The EA231WMi is the best choice for most applications because the more advanced models cost far more while their increased color accuracy won’t matter much for most users. However, if you don’t want any compromises, you should take a look at NEC’s UXi series, from the 20-inch MultiSync LCD2090UXi (over $1000) to the huge MultiSync LCD2690WUXi².  These models are all based on S-IPS matrixes and designed for professional image editing. Besides their high price, some users report that the 24-inch and 26-inch models have high non-uniformity of brightness. Anyway, NEC’s UXi series has almost no alternatives when it comes to color accuracy. I want to note that the first models of the 90 series (LCD2090UXi and LCD2190UXi) delivered such a high color accuracy that you may only want to switch to the larger models (LCD2490WUXi and LCD2690WUXi²) if you want to have a larger work area. If you buy this monitor as an auxiliary one for checking out the results of your work and the size of the work area is not important, you can buy an LCD2090UXi and save a lot of money. Are there any better monitors than these? Yes, NEC offers the SpectraView series based on the same components but that allows automatic hardware calibration. Such monitors are only needed by very few users, though.

Finally, I want to say a few more words about Dell which has eagerly taken up IPS technology.

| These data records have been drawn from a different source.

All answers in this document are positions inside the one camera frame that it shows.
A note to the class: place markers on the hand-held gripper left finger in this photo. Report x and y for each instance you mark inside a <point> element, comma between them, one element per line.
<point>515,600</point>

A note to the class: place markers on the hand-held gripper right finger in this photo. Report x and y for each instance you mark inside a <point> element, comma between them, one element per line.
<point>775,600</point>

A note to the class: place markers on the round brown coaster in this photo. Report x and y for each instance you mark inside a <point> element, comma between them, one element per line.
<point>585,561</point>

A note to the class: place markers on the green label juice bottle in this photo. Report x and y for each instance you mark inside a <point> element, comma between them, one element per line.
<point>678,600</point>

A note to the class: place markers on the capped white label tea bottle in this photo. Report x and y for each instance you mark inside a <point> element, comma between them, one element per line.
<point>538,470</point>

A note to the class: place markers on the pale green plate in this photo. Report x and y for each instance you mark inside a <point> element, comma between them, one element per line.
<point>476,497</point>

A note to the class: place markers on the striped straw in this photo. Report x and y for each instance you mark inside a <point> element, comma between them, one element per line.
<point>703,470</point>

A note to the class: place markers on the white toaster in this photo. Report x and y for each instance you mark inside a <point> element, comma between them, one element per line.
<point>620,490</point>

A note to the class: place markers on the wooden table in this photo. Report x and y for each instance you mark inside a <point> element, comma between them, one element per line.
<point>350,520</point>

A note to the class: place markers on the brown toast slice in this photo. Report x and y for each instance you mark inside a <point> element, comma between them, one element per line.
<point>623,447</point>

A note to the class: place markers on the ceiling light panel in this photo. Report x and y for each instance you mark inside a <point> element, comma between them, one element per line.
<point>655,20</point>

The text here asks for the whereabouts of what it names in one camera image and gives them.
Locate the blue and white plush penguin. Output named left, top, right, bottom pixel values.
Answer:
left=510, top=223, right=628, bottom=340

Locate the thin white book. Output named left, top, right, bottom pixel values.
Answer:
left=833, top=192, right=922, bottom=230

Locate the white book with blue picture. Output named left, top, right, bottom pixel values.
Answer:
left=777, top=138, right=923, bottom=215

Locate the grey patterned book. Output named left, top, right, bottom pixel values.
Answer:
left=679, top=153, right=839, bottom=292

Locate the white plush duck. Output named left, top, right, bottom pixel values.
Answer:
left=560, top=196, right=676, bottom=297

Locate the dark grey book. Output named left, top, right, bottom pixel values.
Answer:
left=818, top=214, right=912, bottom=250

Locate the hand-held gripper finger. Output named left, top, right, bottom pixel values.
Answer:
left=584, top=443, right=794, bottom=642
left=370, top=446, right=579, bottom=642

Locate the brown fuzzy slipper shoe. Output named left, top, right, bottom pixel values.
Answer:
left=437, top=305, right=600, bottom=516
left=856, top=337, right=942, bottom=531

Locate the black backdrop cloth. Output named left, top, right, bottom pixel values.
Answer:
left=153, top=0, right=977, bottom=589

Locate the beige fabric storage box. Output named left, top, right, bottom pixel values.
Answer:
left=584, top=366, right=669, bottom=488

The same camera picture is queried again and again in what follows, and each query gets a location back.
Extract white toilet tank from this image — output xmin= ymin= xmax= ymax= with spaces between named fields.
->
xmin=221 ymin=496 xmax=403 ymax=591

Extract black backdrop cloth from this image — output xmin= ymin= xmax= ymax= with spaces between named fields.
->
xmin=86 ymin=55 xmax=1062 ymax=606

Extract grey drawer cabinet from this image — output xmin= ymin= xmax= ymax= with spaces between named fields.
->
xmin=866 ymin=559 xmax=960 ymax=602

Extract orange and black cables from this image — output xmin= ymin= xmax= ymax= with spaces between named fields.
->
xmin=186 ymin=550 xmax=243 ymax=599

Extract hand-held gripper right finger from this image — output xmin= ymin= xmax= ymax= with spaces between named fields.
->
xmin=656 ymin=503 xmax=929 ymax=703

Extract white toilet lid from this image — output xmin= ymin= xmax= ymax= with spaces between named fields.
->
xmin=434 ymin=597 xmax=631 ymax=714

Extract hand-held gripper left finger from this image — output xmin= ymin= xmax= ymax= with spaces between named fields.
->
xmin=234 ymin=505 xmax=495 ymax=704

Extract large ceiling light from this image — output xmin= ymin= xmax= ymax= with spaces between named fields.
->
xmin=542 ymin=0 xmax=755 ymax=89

Besides the good and inexpensive 2209WA, Dell has introduced the 24-inch U2410 with a resolution of 1920x1200. This model is more expensive but not much superior to the NEC EA231WMi. The 27-inch Dell UltraSharp U2711 is more interesting as it has an IPS matrix with a huge resolution of 2560x1440 pixels, which makes it perfect for professionals who work in CAD applications with complex design drawings and for photographers who are not satisfied with 1920x1200. The UltraSharp U2711 has recently hit the shops in the United States and is priced at $1099.